Task:
Word for word, output the data that follows.

Provided data:

☆ ☆ ☆

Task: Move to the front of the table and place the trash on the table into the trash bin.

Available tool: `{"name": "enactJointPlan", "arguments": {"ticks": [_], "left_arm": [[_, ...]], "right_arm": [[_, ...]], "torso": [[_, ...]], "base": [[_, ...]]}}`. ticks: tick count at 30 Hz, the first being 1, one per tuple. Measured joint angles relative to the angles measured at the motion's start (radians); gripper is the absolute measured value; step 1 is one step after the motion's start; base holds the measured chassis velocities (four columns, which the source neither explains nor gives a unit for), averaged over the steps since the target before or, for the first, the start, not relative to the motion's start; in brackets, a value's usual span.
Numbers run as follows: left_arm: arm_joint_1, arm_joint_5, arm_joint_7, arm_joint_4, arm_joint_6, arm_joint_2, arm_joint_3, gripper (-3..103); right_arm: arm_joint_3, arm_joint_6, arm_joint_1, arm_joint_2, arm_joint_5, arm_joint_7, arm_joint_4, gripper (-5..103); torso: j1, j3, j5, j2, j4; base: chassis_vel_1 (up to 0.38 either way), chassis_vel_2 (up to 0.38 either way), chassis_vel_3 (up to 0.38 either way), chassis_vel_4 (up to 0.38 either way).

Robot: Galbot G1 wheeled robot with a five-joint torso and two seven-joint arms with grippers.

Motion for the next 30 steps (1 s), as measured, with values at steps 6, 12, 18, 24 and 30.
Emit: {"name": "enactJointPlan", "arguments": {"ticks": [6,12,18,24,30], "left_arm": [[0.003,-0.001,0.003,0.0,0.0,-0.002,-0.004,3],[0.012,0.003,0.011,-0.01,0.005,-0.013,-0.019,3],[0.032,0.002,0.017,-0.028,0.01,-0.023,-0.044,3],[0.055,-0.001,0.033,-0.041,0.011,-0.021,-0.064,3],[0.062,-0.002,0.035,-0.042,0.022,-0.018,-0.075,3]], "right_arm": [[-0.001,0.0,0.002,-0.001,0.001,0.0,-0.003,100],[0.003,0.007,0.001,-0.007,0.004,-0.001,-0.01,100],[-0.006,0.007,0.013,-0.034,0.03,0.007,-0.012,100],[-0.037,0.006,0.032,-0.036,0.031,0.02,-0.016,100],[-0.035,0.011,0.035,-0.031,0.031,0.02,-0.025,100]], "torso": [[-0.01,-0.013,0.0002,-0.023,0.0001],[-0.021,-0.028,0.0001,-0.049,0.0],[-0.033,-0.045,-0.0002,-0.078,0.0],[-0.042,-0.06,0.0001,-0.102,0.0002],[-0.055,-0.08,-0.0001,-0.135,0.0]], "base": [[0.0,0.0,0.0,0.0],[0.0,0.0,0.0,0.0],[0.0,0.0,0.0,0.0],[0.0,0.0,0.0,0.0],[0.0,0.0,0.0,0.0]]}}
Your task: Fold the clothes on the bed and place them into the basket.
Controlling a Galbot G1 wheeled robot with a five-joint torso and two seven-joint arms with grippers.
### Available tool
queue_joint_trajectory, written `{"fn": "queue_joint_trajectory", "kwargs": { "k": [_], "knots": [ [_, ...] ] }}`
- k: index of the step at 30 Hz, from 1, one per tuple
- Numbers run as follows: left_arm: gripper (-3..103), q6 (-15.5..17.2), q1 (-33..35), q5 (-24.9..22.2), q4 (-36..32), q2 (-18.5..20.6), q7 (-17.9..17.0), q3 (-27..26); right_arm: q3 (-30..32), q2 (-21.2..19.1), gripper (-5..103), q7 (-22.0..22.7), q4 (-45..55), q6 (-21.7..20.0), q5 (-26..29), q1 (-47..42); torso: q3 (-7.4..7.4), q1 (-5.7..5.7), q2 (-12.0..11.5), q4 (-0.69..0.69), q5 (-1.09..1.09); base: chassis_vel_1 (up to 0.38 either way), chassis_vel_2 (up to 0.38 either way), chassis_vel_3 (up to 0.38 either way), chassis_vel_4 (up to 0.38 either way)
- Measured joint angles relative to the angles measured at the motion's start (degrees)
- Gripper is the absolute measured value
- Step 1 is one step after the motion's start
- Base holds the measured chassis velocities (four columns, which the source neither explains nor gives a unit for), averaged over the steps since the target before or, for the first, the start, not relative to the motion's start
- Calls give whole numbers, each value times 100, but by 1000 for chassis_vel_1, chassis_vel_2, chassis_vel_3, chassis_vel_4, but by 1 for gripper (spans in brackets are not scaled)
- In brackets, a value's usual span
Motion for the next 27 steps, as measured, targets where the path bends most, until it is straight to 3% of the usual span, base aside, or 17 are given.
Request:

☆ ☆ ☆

The completed task:
Task: Move to the front of the table and place the trash on the table into the trash bin.

Available tool: `{"name": "enactJointPlan", "arguments": {"ticks": [_], "left_arm": [[_, ...]], "right_arm": [[_, ...]], "torso": [[_, ...]], "base": [[_, ...]]}}`. ticks: tick count at 30 Hz, the first being 1, one per tuple. Measured joint angles relative to the angles measured at the motion's start (radians); gripper is the absolute measured value; step 1 is one step after the motion's start; base holds the measured chassis velocities (four columns, which the source neither explains nor gives a unit for), averaged over the steps since the target before or, for the first, the start, not relative to the motion's start; in brackets, a value's usual span.
Numbers run as follows: left_arm: arm_joint_1, arm_joint_5, arm_joint_7, arm_joint_4, arm_joint_6, arm_joint_2, arm_joint_3, gripper (-3..103); right_arm: arm_joint_3, arm_joint_6, arm_joint_1, arm_joint_2, arm_joint_5, arm_joint_7, arm_joint_4, gripper (-5..103); torso: j1, j3, j5, j2, j4; base: chassis_vel_1 (up to 0.38 either way), chassis_vel_2 (up to 0.38 either way), chassis_vel_3 (up to 0.38 either way), chassis_vel_4 (up to 0.38 either way).

Robot: Galbot G1 wheeled robot with a five-joint torso and two seven-joint arms with grippers.

Motion for the next 30 steps (1 s), as measured, with values at steps 6, 12, 18, 24 and 30.
Emit: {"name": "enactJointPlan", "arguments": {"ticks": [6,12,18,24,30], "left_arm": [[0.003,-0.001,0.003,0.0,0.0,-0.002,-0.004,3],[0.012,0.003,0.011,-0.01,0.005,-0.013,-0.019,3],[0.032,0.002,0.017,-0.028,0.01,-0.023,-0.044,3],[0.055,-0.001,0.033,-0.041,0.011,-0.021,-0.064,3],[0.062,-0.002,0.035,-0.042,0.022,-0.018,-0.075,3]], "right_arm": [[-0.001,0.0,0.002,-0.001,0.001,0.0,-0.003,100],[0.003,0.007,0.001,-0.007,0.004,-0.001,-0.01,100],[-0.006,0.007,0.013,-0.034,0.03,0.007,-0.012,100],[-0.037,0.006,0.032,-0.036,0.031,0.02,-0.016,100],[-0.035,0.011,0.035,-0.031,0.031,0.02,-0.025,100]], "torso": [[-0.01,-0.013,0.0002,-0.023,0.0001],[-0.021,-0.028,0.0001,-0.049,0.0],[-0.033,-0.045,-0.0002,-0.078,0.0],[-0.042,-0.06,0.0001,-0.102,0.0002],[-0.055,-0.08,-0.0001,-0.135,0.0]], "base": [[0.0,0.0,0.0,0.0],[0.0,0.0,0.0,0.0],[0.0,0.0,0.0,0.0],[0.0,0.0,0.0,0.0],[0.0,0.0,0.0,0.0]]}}
Your task: Fold the clothes on the bed and place them into the basket.
Controlling a Galbot G1 wheeled robot with a five-joint torso and two seven-joint arms with grippers.
### Available tool
queue_joint_trajectory, written `{"fn": "queue_joint_trajectory", "kwargs": { "k": [_], "knots": [ [_, ...] ] }}`
- k: index of the step at 30 Hz, from 1, one per tuple
- Numbers run as follows: left_arm: gripper (-3..103), q6 (-15.5..17.2), q1 (-33..35), q5 (-24.9..22.2), q4 (-36..32), q2 (-18.5..20.6), q7 (-17.9..17.0), q3 (-27..26); right_arm: q3 (-30..32), q2 (-21.2..19.1), gripper (-5..103), q7 (-22.0..22.7), q4 (-45..55), q6 (-21.7..20.0), q5 (-26..29), q1 (-47..42); torso: q3 (-7.4..7.4), q1 (-5.7..5.7), q2 (-12.0..11.5), q4 (-0.69..0.69), q5 (-1.09..1.09); base: chassis_vel_1 (up to 0.38 either way), chassis_vel_2 (up to 0.38 either way), chassis_vel_3 (up to 0.38 either way), chassis_vel_4 (up to 0.38 either way)
- Measured joint angles relative to the angles measured at the motion's start (degrees)
- Gripper is the absolute measured value
- Step 1 is one step after the motion's start
- Base holds the measured chassis velocities (four columns, which the source neither explains nor gives a unit for), averaged over the steps since the target before or, for the first, the start, not relative to the motion's start
- Calls give whole numbers, each value times 100, but by 1000 for chassis_vel_1, chassis_vel_2, chassis_vel_3, chassis_vel_4, but by 1 for gripper (spans in brackets are not scaled)
- In brackets, a value's usual span
Motion for the next 27 steps, as measured, targets where the path bends most, until it is straight to 3% of the usual span, base aside, or 17 are given.
Request:

The response is now done.